WORK REQUIRED » Restate word for word the opening line of the data below and every line after it until the line with "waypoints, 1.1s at", that line too, but not the pictures.

RECORDED INFORMATION »
========================================================================

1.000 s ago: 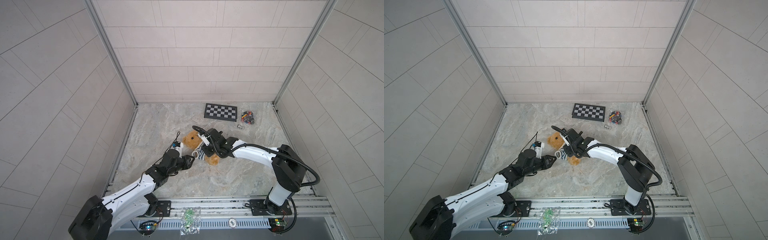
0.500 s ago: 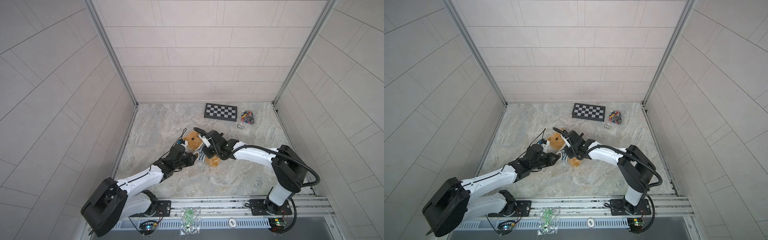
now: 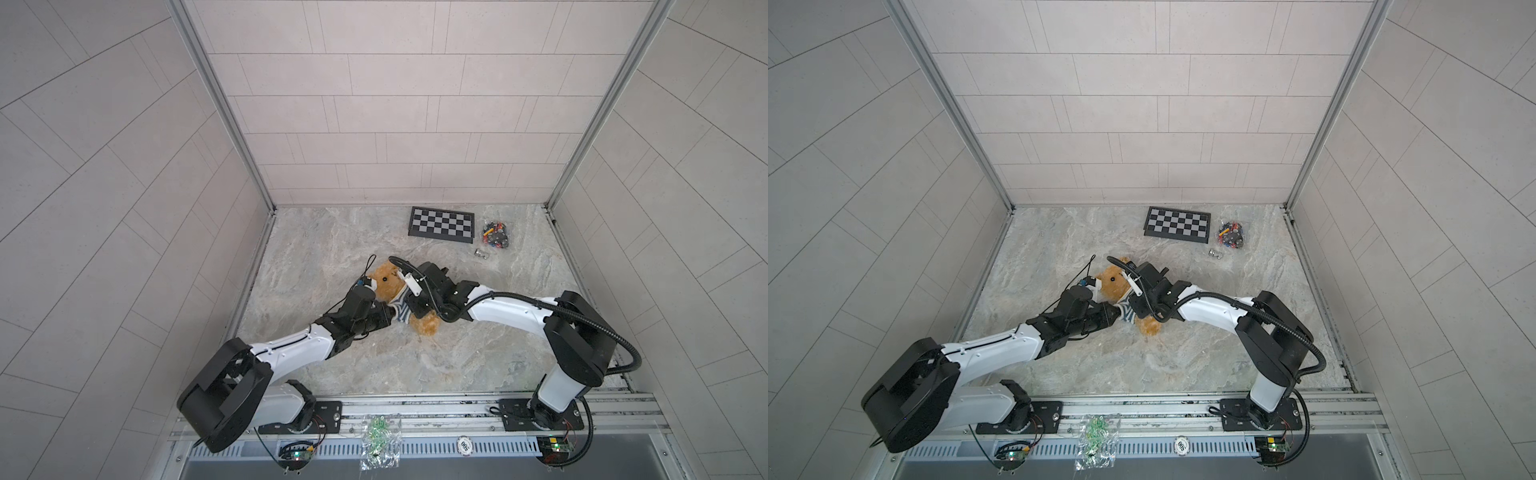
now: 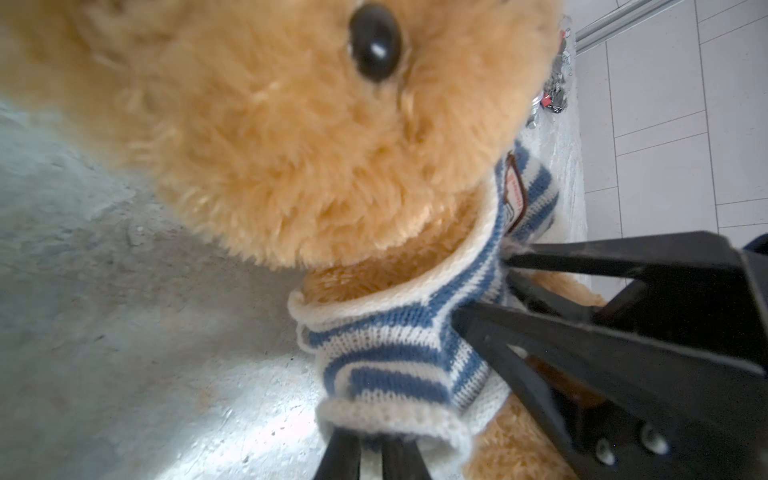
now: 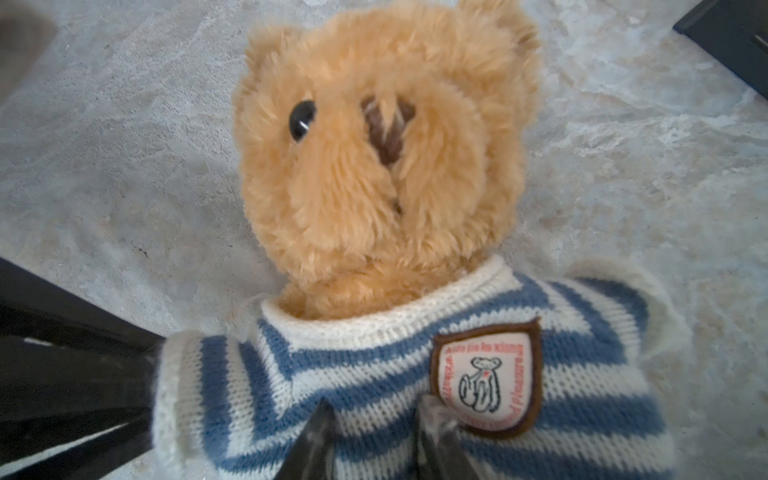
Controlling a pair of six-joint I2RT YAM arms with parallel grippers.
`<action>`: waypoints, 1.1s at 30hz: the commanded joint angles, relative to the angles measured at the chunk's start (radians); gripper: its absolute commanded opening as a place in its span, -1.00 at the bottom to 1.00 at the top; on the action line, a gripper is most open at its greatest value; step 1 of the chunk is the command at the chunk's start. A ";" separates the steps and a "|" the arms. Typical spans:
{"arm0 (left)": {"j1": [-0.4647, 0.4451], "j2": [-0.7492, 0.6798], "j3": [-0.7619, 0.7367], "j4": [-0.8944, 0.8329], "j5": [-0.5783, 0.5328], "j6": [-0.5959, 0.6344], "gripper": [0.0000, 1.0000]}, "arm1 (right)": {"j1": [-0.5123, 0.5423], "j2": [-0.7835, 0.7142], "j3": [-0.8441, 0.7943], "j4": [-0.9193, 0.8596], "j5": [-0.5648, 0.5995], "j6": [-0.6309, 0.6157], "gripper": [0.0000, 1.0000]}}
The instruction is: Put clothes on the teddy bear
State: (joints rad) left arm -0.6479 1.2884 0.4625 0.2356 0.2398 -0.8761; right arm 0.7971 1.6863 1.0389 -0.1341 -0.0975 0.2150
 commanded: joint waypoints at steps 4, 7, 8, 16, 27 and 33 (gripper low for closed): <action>-0.014 0.035 0.037 0.050 -0.041 -0.044 -0.57 | 0.004 -0.003 -0.043 -0.055 -0.036 0.024 -0.34; -0.028 0.068 0.052 0.017 -0.066 -0.057 -0.54 | 0.003 -0.004 -0.051 -0.046 -0.039 0.029 -0.34; -0.032 0.078 0.053 0.008 -0.074 -0.063 -0.54 | 0.004 -0.005 -0.053 -0.045 -0.040 0.030 -0.35; -0.065 0.166 0.047 0.097 -0.090 -0.133 -0.32 | 0.004 -0.001 -0.066 -0.026 -0.048 0.043 -0.35; -0.066 0.272 0.016 0.222 -0.093 -0.222 -0.32 | -0.001 0.008 -0.095 0.013 -0.063 0.076 -0.38; -0.070 0.305 0.002 0.271 -0.089 -0.252 -0.53 | -0.002 0.006 -0.105 0.023 -0.065 0.084 -0.39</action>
State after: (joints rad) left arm -0.7097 1.5673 0.4820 0.4808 0.1562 -1.1080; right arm 0.7891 1.6768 0.9722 -0.0319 -0.1307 0.2707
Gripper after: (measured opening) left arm 0.243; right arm 0.306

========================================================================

FINISHED EXERCISE »
1.000 s ago: 
0.500 s ago: 
now: 
now: 
now: 
Controlling a pair of six-joint I2RT YAM arms with parallel grippers.
`<action>`: waypoints, 1.1s at 30hz: the commanded joint angles, relative to the angles measured at the chunk's start (radians); gripper: its absolute commanded opening as a place in its span, -1.00 at the bottom to 1.00 at the top; on the action line, a gripper is most open at its greatest value; step 1 of the chunk is the command at the chunk's start. A ";" separates the steps and a "|" the arms. Typical spans:

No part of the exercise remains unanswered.